Where does this “liberty” stop? Where will it end? What will it lead to? Who knows?

One consequence of this new understanding of liberty surfaced in April 2019 when Governor Lee was sued because the state law does not allow four grown adults to change their sex on their birth certificates—a document recording historical events. On what basis could such a claim be made? Obergefell v. Hodges.

“Liberty” now seems to mean that a child has two “birth mothers.” Tennessee is already recording birth certificates that show a child has two mothers? Why lie to the child? Because five days after the Obergefell decision, a lawyer in the Tennessee Department of Health said to.

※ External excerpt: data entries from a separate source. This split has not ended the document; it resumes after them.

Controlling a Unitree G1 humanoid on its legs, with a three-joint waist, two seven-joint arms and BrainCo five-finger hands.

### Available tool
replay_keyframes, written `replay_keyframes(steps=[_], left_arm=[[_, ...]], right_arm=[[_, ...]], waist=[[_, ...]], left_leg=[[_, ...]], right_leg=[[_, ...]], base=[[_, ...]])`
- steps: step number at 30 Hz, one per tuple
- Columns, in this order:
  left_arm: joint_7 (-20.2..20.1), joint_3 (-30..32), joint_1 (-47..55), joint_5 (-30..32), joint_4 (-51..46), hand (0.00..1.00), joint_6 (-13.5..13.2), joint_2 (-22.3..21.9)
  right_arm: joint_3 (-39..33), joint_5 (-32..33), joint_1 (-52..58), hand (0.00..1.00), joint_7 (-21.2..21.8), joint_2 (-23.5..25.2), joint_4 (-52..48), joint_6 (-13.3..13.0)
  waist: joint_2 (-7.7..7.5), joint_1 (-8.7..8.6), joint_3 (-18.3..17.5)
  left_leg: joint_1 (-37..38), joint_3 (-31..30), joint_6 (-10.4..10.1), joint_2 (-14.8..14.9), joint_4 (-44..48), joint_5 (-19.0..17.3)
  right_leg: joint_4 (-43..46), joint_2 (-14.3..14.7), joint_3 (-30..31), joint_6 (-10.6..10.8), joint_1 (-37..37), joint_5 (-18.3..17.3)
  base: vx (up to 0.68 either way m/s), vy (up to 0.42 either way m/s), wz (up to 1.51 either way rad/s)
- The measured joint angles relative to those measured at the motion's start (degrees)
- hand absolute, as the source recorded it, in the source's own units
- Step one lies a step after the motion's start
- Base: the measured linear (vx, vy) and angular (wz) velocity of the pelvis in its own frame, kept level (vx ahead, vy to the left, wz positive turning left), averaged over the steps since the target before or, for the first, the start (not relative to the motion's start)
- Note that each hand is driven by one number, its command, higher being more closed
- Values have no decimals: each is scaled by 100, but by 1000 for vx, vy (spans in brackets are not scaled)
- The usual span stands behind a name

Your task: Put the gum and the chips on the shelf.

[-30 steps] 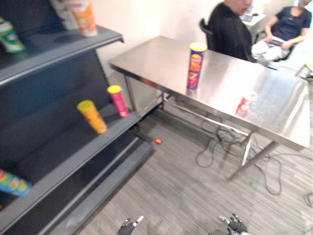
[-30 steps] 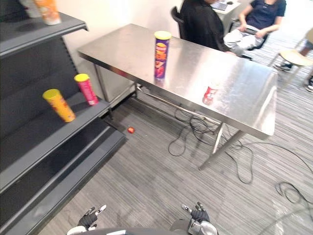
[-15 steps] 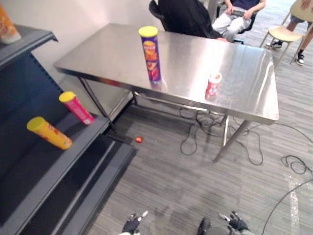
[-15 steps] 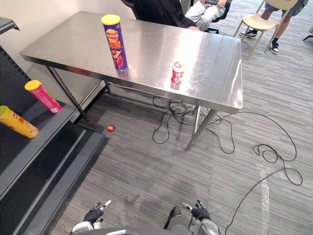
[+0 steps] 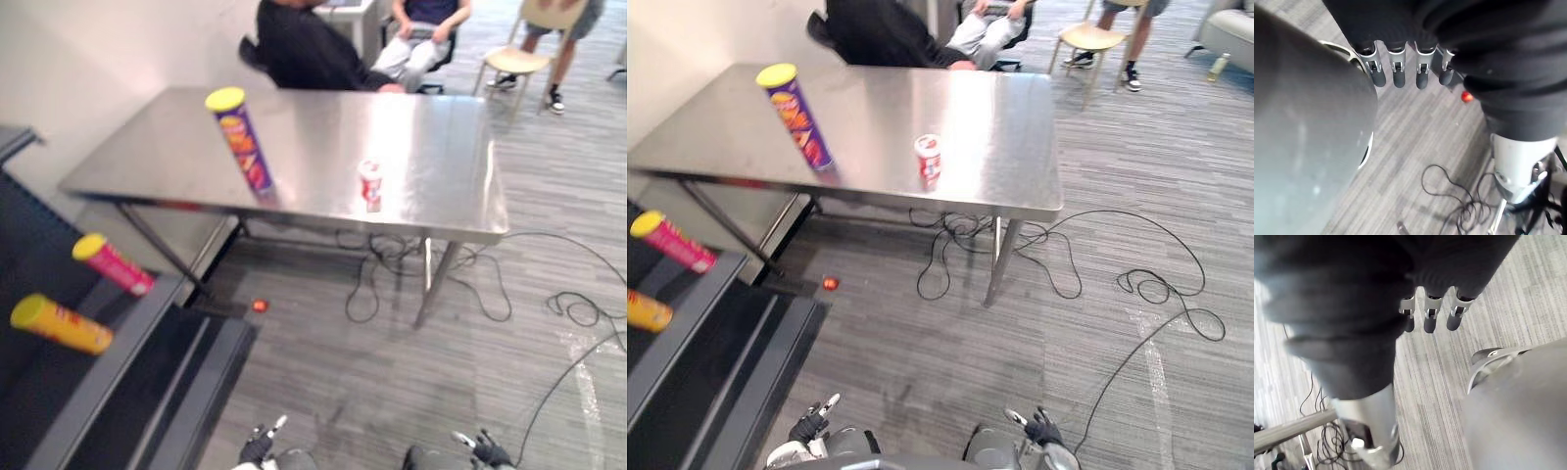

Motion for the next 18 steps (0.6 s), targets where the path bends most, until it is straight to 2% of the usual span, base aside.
replay_keyframes(steps=[2,3,4,5,6,8,10,14,18], left_arm=[[0,-4,6,4,4,0,-7,-4],[7,9,10,16,8,0,-7,-13],[14,22,12,28,19,0,-7,-28],[18,34,20,28,24,0,-7,-42],[23,82,23,32,67,0,-17,-65],[23,51,18,65,159,0,-15,118],[21,-31,5,137,235,0,-1,270],[26,-238,12,355,313,0,2,352],[22,-356,12,382,365,0,1,376]], right_arm=[[-23,57,31,0,-2,1,56,19],[-22,69,48,0,-2,2,59,19],[-22,67,79,0,1,-2,62,15],[-21,67,78,0,1,-11,63,14],[-28,61,66,0,-6,1,98,21],[-46,57,106,0,13,144,110,15],[-306,31,154,0,16,345,212,21],[-537,-67,138,0,81,340,254,22],[-671,-154,127,0,103,342,266,24]], waist=[[-16,8,6],[-17,8,5],[-15,9,4],[-5,19,-1],[-37,44,-22],[-322,-27,-128],[-568,-27,-275],[-481,-12,-295],[-452,-1,-316]], left_leg=[[-28,-40,-3,-158,-1165,-55],[20,-125,37,-252,-2070,-1],[119,-385,13,-392,-2928,220],[179,-513,-34,-459,-3254,388],[349,-615,-27,-573,-3589,845],[585,-432,47,-871,-3841,812],[715,-198,197,-1128,-3973,720],[1088,77,278,-1234,-4254,663],[1269,271,278,-1216,-4333,663]], right_leg=[[-112,-41,163,68,69,27],[-148,-62,291,176,72,25],[-174,-81,439,296,44,21],[-174,-83,522,374,40,9],[-194,-144,739,585,72,-17],[-464,-380,848,746,222,88],[-694,-612,927,761,293,328],[-788,-670,974,679,326,793],[-902,-623,926,631,321,1027]], base=[[178,106,-47],[197,189,-56],[201,217,-60],[284,329,-75],[259,277,-60],[251,227,-35],[270,248,-23],[192,176,-41],[99,45,-43]])
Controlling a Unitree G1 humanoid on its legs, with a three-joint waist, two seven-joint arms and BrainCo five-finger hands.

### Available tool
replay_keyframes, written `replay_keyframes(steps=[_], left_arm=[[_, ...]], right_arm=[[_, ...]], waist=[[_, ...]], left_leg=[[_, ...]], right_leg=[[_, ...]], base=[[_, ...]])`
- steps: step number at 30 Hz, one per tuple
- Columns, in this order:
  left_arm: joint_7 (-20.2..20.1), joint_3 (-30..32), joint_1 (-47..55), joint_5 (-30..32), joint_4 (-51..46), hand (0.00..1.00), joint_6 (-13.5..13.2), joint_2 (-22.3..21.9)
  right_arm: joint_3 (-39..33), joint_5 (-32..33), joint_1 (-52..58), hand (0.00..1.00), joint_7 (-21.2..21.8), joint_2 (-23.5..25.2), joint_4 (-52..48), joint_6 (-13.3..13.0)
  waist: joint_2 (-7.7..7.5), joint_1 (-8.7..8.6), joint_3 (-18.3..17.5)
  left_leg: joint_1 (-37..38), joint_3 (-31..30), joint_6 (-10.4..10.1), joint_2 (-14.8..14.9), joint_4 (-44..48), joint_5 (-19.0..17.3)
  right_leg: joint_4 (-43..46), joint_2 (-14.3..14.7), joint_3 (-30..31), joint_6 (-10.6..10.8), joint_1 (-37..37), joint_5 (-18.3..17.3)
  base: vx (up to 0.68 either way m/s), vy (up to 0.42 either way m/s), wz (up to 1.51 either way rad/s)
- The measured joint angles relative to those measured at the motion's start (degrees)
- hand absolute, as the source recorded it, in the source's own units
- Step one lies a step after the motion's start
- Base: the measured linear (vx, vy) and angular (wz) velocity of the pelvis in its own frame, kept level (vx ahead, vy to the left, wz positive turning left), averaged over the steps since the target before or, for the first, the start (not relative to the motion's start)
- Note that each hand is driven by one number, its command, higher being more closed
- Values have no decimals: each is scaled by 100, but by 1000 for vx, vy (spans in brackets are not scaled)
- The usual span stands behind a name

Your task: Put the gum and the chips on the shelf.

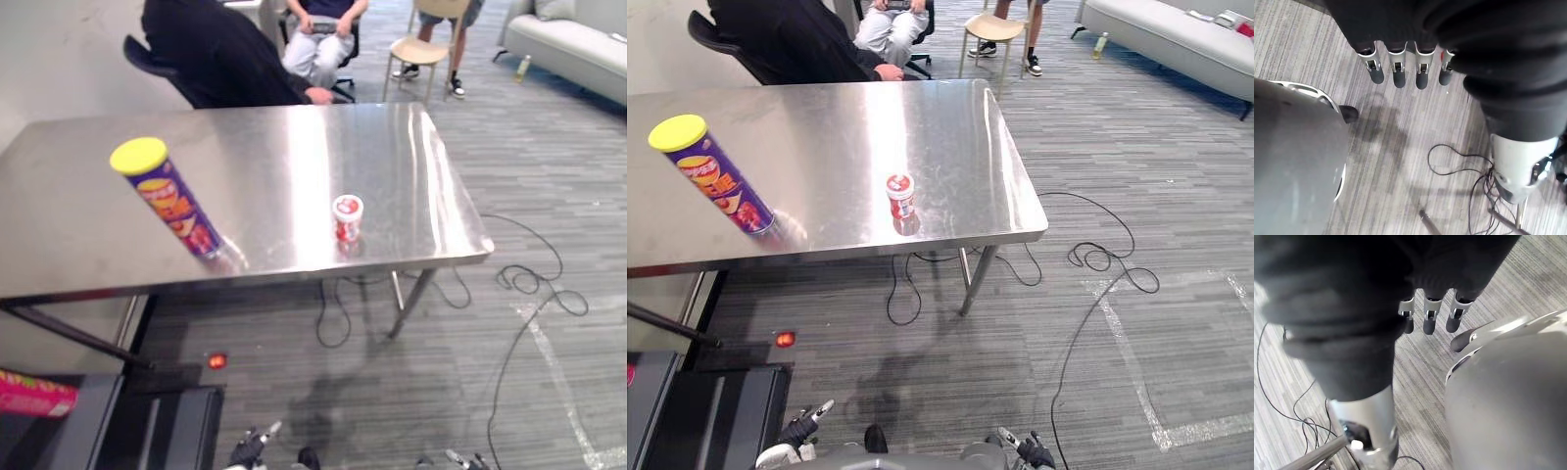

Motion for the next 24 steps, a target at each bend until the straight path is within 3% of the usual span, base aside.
replay_keyframes(steps=[7,10,14,16,18,21,24], left_arm=[[2,53,1,150,45,0,5,-43],[-3,302,58,321,58,0,14,-67],[-15,688,146,411,-14,0,42,-69],[-14,899,315,413,-12,0,54,-80],[-13,946,475,414,-15,0,57,-82],[-5,967,629,411,-15,0,55,-83],[15,1053,710,395,-15,0,53,-79]], right_arm=[[-698,14,18,0,-58,-26,195,129],[-1699,68,4,0,-152,-111,260,169],[-3222,254,-98,0,-263,-426,253,169],[-4234,466,-210,0,-350,-850,263,167],[-4805,640,-303,0,-447,-1202,262,162],[-5005,891,-477,0,-663,-1572,189,107],[-4639,957,-640,0,-1010,-1668,-585,75]], waist=[[117,-2,-95],[140,28,-191],[84,45,-239],[67,-26,-287],[91,-38,-361],[57,-53,-398],[-33,-74,-484]], left_leg=[[48,-152,-22,-25,-303,98],[228,-189,-39,-42,-790,362],[200,-214,-41,-122,-890,433],[192,-287,-58,-143,-893,448],[185,-285,-69,-143,-893,460],[137,-312,-69,-127,-893,498],[86,-318,-55,-98,-893,526]], right_leg=[[-361,42,-531,22,134,16],[-400,99,-692,25,131,11],[-511,39,-917,48,155,-113],[-537,22,-993,81,215,-144],[-559,22,-995,82,217,-143],[-569,40,-1026,103,197,-128],[-571,73,-1038,118,161,-115]], base=[[8,-39,-1],[-77,-49,5],[-105,-38,2],[-82,-14,14],[-49,-3,3],[-26,-12,6],[1,-13,4]])
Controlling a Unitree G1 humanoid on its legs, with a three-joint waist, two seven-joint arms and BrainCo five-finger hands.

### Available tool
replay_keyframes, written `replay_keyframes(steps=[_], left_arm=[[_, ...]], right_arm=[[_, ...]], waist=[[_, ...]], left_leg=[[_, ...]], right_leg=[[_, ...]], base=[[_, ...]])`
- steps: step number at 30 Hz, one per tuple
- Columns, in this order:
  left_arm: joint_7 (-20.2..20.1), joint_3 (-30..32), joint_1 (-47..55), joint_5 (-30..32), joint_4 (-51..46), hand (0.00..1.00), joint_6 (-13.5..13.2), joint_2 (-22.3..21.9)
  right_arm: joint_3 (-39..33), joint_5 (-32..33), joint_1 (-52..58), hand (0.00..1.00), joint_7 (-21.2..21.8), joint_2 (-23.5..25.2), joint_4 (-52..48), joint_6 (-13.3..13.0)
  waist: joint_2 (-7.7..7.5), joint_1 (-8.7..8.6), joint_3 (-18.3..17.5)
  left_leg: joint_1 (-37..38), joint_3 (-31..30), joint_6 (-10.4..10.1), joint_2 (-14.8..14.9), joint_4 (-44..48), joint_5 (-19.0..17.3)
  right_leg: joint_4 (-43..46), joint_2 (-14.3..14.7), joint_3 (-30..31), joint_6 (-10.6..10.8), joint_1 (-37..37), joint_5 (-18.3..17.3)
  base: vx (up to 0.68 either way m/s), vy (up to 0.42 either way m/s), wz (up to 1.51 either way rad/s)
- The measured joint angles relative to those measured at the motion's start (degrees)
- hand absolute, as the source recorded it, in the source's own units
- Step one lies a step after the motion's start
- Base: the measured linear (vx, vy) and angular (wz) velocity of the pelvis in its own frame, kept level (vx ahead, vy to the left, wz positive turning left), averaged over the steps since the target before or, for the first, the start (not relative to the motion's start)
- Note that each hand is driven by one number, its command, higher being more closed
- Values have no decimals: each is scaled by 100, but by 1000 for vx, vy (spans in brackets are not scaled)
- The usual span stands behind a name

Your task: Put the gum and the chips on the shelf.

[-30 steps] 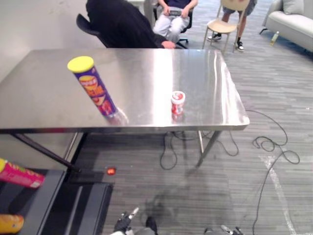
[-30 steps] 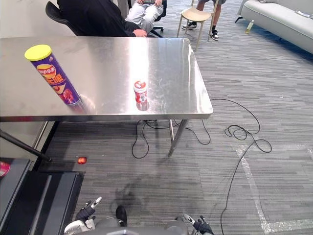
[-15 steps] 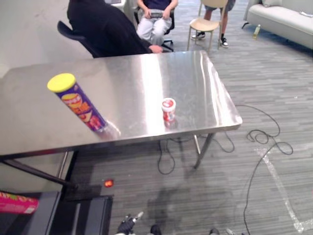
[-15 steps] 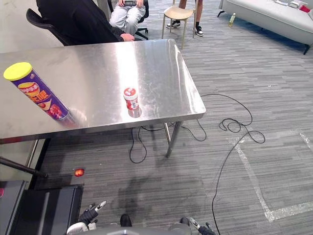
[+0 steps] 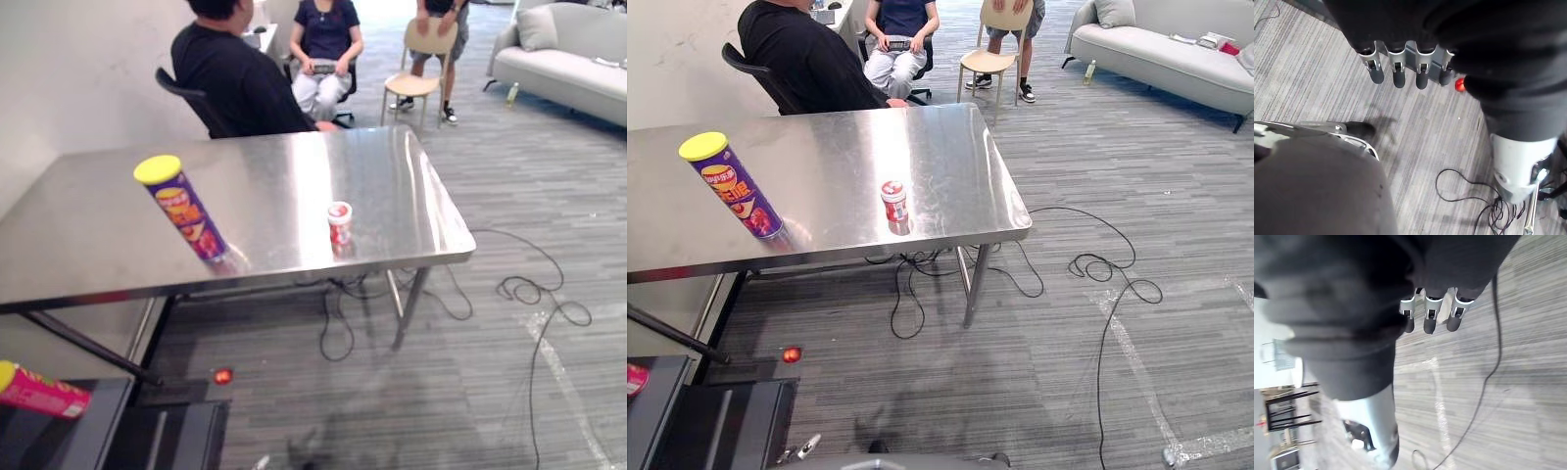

Since Obergefell, the office of the state’s attorney general has submitted a brief to a state court in which it said “’male and female contracting parties’ includes the masculine, feminine, and neuter genders for each term.” In other words, male and female are interchangeable terms in our state’s statutes. That kind of argument neuters human beings in our state’s laws.
In February 2019, the U.S. Court of Appeals for the 10th Circuit cited Obergefell v. Hodges in support of the proposition that a city violated the U.S. Constitution by enacting an ordinance prohibiting only women from exposing their nipples in public. You read that correctly.

Will you have any say in things like that as a citizen, as a voter? Absolutely not!

The “lawful realm” in which one person’s “liberty” may overrule the laws made by the whole of our society for the whole of society is now strictly up to the United States Supreme Court. After all, the Court now defines “liberty” for all of us—based on how one person may want to “define” and “identify” himself or herself.

Right before our eyes, the United States Supreme Court grabbed for itself the constitutional power to re-order our entire society—including here in Tennessee—according to its image.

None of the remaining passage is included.